Natural-born presidents of a sort

My dad was pleased when the New York Law Review and the Congressional Research Service indicated that GEORGE Romney could run for president of the USA.  Now, George Romney was born to US citizens who were part of a Mormon community in Mexico.  His opponents claimed that if Romney hadn't been born on US soil, he wasn't natural born. The law review took Romney's side in effect, as it argued that being a natural-born child of a US citizen residing anywhere was still natural-born.  As dad pointed out, that meant that a child born on an airplane over the mid-Atlantic or in the Philippines could still be eligible to run for president, provided that the child never subsequently relinquished his or her natural-born citizenship, as acquired from a biological parent with US citizenship at the time of the child's birth.

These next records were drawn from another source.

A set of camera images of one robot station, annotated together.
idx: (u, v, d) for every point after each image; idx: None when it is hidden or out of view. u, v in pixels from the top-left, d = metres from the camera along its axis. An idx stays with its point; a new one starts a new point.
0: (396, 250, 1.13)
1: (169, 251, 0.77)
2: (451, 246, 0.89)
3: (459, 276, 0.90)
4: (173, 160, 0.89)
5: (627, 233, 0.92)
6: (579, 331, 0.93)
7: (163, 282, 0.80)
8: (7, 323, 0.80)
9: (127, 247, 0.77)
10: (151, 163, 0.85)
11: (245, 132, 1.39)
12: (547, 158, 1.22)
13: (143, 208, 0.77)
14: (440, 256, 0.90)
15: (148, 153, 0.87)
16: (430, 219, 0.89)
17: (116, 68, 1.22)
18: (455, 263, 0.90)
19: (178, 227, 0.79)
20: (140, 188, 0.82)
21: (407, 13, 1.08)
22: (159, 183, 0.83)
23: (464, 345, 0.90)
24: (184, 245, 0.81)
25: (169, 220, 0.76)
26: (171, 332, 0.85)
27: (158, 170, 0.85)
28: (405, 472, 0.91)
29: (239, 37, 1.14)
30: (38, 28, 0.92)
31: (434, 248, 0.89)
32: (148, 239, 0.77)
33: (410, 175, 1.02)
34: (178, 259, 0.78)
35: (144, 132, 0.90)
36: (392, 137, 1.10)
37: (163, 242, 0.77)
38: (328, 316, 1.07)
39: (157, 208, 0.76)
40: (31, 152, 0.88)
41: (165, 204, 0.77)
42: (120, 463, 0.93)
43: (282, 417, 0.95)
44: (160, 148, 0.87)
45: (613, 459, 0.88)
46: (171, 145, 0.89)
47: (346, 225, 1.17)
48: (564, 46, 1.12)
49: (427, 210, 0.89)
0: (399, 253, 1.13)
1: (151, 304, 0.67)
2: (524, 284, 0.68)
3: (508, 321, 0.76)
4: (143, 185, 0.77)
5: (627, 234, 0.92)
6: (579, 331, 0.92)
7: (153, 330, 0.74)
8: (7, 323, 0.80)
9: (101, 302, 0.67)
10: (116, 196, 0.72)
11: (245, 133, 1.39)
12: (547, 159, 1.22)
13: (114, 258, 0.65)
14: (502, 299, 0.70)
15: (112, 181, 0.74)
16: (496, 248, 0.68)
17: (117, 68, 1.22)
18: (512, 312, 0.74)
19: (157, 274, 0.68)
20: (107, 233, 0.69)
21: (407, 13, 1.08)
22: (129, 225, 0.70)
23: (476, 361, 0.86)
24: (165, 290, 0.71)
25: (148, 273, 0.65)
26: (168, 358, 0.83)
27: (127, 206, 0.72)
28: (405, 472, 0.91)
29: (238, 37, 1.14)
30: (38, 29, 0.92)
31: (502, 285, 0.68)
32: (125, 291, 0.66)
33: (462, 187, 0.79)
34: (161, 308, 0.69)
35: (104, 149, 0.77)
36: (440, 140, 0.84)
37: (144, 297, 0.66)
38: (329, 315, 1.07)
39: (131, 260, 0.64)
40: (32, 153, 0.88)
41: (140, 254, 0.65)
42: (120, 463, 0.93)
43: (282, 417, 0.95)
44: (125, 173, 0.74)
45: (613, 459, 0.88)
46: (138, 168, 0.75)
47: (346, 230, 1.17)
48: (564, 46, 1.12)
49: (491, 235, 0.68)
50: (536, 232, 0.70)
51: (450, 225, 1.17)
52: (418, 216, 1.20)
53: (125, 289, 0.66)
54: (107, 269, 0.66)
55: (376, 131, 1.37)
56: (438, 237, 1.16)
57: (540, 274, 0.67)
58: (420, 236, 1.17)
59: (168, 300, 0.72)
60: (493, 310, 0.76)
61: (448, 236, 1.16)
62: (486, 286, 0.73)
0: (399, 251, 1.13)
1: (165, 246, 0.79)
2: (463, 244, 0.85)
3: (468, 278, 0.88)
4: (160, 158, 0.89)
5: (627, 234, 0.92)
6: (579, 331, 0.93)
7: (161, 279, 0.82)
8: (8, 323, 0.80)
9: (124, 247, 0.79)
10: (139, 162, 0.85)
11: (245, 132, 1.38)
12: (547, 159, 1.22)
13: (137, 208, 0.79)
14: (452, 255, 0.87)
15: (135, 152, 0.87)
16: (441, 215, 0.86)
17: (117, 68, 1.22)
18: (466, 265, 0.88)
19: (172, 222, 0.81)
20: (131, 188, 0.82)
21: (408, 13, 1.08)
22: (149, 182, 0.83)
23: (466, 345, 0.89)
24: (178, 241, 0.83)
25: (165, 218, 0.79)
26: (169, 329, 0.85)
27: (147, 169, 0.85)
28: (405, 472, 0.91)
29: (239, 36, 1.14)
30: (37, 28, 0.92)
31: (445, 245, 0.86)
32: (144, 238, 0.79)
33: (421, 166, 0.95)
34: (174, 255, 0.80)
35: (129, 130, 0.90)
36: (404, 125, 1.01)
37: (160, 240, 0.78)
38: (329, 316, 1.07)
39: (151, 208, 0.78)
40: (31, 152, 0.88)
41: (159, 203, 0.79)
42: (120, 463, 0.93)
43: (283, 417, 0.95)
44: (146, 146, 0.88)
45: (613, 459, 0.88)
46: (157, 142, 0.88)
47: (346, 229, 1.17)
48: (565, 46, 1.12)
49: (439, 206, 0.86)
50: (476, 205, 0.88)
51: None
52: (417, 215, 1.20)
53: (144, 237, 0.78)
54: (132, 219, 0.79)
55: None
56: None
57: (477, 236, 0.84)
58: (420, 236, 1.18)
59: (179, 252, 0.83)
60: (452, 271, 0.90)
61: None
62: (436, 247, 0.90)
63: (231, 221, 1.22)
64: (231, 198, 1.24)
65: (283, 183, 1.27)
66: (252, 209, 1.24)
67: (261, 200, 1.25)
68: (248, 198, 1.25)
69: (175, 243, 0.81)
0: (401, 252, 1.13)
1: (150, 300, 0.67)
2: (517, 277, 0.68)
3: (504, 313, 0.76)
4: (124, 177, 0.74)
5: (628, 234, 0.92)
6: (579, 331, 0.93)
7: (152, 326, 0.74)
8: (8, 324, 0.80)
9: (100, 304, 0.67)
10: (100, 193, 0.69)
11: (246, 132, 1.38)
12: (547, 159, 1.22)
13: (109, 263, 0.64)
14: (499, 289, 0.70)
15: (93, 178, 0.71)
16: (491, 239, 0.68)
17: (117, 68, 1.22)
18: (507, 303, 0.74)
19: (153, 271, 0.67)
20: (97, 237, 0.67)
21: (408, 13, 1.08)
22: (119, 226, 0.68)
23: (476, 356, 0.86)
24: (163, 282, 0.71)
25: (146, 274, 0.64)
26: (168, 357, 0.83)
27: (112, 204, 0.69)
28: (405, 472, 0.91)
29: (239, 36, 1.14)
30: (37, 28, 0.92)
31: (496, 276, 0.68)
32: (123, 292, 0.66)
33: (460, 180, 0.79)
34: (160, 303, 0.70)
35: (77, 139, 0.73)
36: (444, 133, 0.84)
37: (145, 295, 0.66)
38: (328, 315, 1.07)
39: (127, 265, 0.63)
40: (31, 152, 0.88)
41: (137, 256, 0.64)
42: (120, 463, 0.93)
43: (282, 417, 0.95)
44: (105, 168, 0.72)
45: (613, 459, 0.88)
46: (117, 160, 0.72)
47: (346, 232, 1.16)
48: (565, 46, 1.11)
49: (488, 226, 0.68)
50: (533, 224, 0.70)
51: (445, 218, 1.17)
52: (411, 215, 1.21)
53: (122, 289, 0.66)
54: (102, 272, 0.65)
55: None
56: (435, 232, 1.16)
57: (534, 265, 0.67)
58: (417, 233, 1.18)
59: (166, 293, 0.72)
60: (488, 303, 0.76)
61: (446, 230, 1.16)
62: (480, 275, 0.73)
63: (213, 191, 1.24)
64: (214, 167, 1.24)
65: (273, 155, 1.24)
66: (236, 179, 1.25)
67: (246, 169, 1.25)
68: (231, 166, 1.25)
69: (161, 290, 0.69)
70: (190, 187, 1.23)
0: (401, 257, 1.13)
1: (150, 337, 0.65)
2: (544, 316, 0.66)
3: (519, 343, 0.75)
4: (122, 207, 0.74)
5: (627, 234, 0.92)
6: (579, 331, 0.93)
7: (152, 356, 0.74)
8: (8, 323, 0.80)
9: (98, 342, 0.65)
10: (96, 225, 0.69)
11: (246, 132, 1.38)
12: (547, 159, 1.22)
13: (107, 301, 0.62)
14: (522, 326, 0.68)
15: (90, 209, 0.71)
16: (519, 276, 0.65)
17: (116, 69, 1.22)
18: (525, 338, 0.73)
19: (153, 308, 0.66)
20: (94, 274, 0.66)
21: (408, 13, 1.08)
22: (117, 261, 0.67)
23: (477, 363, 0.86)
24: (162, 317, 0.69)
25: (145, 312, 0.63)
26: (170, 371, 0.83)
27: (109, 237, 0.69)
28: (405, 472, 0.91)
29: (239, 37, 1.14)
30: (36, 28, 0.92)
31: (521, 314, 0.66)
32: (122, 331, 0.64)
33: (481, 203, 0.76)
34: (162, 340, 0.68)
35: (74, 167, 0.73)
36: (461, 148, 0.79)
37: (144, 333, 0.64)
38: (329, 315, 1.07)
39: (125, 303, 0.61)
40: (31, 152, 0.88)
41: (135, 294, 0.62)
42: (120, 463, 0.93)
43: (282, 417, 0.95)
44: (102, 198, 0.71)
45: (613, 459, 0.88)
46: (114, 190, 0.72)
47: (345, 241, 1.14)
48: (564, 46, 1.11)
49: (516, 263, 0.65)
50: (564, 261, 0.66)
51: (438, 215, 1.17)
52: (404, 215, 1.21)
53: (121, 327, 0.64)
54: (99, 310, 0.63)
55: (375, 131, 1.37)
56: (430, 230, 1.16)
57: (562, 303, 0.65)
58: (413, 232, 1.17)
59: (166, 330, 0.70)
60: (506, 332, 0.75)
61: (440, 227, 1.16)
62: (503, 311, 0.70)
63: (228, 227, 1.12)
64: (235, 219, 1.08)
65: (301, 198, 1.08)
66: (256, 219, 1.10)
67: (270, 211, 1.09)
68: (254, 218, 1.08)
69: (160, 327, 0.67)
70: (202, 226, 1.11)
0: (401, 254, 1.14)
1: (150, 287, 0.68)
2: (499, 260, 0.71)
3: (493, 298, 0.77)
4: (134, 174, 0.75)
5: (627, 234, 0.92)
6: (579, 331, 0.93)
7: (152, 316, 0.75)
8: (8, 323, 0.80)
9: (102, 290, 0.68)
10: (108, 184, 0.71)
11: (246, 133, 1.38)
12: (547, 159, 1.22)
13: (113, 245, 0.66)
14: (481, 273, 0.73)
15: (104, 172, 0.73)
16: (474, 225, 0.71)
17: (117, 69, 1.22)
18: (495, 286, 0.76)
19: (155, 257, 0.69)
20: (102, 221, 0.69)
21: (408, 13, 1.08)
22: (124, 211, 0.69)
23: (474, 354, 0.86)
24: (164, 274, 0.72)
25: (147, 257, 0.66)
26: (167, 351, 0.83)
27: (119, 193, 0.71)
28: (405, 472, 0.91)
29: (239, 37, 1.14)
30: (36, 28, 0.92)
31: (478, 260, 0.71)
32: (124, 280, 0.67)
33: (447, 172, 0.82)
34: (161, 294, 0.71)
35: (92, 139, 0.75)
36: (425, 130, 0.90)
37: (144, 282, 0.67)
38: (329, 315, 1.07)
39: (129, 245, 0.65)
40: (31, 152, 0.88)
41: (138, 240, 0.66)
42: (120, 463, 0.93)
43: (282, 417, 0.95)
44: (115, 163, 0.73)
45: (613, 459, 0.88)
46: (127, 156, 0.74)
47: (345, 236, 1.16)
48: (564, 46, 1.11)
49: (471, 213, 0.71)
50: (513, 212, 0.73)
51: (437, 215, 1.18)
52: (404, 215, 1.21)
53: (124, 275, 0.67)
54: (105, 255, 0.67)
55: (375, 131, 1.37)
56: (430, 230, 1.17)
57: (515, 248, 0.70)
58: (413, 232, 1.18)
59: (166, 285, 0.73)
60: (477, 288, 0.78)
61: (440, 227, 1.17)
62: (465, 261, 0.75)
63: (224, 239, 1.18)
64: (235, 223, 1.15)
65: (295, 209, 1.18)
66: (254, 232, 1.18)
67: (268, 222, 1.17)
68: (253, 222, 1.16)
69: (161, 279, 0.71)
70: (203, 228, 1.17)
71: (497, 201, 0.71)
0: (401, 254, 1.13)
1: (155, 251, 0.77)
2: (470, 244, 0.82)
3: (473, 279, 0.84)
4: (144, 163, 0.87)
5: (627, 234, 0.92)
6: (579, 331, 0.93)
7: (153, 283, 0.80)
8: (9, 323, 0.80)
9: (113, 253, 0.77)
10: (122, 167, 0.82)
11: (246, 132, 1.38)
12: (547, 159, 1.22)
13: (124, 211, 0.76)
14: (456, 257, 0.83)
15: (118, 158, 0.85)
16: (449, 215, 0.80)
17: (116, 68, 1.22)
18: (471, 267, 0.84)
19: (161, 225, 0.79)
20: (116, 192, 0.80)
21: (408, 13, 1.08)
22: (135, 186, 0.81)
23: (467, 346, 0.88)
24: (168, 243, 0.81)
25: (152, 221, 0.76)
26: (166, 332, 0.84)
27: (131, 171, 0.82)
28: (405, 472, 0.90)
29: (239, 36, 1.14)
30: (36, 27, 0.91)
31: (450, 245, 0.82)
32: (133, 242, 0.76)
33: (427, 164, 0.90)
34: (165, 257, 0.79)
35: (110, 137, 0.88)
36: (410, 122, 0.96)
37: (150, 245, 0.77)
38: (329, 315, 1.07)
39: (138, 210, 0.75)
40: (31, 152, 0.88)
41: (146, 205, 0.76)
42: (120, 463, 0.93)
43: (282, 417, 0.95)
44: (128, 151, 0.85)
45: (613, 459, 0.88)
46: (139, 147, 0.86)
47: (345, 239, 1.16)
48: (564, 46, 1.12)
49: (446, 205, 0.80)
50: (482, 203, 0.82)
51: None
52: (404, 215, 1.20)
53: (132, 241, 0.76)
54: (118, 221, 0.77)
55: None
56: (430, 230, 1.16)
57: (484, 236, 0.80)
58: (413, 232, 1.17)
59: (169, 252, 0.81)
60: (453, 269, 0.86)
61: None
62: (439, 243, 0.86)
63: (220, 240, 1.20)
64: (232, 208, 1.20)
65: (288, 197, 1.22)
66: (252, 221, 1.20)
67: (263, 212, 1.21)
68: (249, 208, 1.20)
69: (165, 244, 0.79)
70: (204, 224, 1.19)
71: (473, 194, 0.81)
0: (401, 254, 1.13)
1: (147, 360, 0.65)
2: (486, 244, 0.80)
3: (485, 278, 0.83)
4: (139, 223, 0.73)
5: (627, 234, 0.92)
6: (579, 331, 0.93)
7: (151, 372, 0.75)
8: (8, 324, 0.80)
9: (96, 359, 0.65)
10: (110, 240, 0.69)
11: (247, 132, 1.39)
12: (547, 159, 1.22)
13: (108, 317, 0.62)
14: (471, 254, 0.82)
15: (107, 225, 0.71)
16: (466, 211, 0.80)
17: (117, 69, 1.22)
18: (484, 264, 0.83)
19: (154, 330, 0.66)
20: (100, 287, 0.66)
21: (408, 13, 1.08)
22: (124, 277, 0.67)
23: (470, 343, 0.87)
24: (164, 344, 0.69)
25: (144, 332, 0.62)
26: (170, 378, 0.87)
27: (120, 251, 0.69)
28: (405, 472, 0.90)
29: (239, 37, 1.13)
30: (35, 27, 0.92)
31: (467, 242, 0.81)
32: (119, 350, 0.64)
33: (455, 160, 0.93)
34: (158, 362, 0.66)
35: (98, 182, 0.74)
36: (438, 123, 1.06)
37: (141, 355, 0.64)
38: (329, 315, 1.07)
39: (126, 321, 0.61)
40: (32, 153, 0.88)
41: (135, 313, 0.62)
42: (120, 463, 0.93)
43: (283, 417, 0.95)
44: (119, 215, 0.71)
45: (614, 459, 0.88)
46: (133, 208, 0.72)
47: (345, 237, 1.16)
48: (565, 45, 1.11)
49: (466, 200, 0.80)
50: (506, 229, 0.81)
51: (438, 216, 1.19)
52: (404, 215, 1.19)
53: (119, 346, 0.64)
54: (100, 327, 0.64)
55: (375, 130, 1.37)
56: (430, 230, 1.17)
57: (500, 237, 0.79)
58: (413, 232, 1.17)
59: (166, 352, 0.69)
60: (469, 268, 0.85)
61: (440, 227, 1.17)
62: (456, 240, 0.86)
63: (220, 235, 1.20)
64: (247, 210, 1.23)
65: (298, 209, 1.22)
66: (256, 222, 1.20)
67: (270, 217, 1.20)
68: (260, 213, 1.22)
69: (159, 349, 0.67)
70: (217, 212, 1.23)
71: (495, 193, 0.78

The 'hiding in plain sight' part of Barack Obama's birth certificate is his birth mother's US citizenship.
It doesn't matter where he was born geographically!
His father was Kenyan, no doubt, but Barack Obama never sought or claimed Kenyan citizenship.  
What counts is that Barack Obama was born to a US citizen and he never relinquished his US citizenship nor claimed another. 

This is why when MITT Romney ineptly joked to his hometown Michigan audience about no one asking for his birth certificate, he was really messing around.    Mitt was in his late teens when his father George ran for president, so Mitt is old enough to remember the eligibility challenge.  What would count on Mitt's birth certificate is if his parents were US citizens (they were), not being born in Michigan.

What could make life interesting is a candidate for US president who was born on US soil when neither parent held  US citizenship.  The amnesty offer for children born in the US to 'illegals' could create a constitutional crisis. 

It would be smart to plan ahead and think it through.